## INFORMATION PROVIDED
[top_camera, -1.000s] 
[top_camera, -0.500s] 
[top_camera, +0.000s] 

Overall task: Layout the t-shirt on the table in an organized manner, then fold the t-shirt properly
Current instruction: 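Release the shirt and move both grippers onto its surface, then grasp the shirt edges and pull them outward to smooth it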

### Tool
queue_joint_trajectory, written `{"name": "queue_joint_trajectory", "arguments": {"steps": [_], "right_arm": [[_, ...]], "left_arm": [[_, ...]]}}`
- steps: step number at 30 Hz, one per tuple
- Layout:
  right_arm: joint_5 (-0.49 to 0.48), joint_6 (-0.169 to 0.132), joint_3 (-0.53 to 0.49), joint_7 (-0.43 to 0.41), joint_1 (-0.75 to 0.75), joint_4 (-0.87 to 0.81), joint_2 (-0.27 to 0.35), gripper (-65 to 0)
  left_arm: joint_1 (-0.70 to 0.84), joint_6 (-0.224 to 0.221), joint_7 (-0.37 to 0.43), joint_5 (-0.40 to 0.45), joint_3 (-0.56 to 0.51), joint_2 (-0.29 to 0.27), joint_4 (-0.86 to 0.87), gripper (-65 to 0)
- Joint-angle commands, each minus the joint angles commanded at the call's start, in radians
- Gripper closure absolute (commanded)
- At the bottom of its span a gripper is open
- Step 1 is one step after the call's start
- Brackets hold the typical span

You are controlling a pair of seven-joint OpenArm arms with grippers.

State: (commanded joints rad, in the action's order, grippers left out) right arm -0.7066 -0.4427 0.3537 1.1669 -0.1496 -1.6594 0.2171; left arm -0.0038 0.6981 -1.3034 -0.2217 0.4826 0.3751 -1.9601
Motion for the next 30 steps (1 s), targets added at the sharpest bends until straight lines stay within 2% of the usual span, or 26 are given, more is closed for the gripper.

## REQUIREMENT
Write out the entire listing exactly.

## SOLVED PROBLEM
[top_camera, -1.000s] 
[top_camera, -0.500s] 
[top_camera, +0.000s] 

Overall task: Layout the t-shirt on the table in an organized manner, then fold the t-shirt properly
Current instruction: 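Release the shirt and move both grippers onto its surface, then grasp the shirt edges and pull them outward to smooth it
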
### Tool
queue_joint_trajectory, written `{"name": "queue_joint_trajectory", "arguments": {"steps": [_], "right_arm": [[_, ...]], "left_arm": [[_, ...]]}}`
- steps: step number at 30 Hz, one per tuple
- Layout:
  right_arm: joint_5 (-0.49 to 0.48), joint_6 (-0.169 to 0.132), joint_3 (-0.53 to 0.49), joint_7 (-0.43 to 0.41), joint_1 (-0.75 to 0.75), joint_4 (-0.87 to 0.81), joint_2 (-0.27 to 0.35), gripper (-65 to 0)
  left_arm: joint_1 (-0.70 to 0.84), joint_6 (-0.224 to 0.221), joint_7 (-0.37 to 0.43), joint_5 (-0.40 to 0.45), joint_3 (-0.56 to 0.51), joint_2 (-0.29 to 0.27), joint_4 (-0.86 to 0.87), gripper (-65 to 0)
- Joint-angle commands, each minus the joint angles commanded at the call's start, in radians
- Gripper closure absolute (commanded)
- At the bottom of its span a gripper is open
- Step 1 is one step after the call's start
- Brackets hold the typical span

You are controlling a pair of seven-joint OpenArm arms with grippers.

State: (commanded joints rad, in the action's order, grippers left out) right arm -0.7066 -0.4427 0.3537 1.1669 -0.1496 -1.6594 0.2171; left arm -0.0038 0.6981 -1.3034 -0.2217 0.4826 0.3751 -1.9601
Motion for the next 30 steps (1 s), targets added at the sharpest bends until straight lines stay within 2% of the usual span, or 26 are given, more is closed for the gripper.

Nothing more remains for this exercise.